▶ To do
Using the entries below, show all lines with the string "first".

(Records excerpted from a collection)
*** Block opens ***

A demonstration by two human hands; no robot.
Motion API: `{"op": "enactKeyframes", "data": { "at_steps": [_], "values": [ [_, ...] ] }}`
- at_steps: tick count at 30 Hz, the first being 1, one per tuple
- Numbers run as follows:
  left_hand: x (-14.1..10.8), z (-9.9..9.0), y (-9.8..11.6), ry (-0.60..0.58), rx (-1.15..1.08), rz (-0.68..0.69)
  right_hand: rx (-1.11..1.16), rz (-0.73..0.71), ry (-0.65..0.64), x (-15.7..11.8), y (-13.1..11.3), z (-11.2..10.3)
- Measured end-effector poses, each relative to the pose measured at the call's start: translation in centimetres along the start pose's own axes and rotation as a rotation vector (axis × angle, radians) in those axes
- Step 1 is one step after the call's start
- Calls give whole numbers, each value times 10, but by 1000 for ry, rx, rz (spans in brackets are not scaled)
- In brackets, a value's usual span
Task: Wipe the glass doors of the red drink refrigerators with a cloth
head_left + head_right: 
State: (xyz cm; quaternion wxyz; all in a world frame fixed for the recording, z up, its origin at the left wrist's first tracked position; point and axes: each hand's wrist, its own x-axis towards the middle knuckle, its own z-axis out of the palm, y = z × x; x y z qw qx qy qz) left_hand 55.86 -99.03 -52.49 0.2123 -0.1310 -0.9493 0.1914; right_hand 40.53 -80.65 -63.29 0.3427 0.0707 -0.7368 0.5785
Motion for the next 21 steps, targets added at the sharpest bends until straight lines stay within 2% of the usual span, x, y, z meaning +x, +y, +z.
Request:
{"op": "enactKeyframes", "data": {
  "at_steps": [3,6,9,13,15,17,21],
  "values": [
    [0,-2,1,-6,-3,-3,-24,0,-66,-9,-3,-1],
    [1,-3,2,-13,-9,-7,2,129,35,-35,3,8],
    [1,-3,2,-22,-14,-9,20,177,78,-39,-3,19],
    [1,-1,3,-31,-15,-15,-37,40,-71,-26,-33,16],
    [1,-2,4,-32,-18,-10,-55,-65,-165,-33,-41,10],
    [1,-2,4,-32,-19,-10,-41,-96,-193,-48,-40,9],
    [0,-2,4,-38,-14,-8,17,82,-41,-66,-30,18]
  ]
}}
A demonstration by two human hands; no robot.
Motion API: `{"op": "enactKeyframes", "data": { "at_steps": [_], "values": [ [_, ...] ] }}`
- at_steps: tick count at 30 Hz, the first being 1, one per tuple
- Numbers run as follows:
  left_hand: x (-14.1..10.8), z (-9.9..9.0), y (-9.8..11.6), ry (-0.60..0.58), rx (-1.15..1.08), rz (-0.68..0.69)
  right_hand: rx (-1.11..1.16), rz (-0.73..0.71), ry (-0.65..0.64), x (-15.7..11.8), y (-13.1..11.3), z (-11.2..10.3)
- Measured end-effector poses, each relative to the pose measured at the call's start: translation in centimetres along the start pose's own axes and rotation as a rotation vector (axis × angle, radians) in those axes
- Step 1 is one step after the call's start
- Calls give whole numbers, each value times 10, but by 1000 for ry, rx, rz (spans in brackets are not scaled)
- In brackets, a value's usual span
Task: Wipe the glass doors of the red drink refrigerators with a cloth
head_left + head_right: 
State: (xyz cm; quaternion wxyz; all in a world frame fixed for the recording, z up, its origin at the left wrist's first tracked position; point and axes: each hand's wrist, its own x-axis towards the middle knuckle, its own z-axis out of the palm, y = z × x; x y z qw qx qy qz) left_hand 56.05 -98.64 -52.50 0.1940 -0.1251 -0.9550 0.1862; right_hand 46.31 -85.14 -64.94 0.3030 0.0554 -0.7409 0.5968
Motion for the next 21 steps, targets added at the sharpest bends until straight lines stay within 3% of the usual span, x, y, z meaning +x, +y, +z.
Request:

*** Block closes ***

▶ Written response
- at_steps: tick count at 30 Hz, the first being 1, one per tuple
State: (xyz cm; quaternion wxyz; all in a world frame fixed for the recording, z up, its origin at the left wrist's first tracked position; point and axes: each hand's wrist, its own x-axis towards the middle knuckle, its own z-axis out of the palm, y = z × x; x y z qw qx qy qz) left_hand 55.86 -99.03 -52.49 0.2123 -0.1310 -0.9493 0.1914; right_hand 40.53 -80.65 -63.29 0.3427 0.0707 -0.7368 0.5785
- at_steps: tick count at 30 Hz, the first being 1, one per tuple
State: (xyz cm; quaternion wxyz; all in a world frame fixed for the recording, z up, its origin at the left wrist's first tracked position; point and axes: each hand's wrist, its own x-axis towards the middle knuckle, its own z-axis out of the palm, y = z × x; x y z qw qx qy qz) left_hand 56.05 -98.64 -52.50 0.1940 -0.1251 -0.9550 0.1862; right_hand 46.31 -85.14 -64.94 0.3030 0.0554 -0.7409 0.5968

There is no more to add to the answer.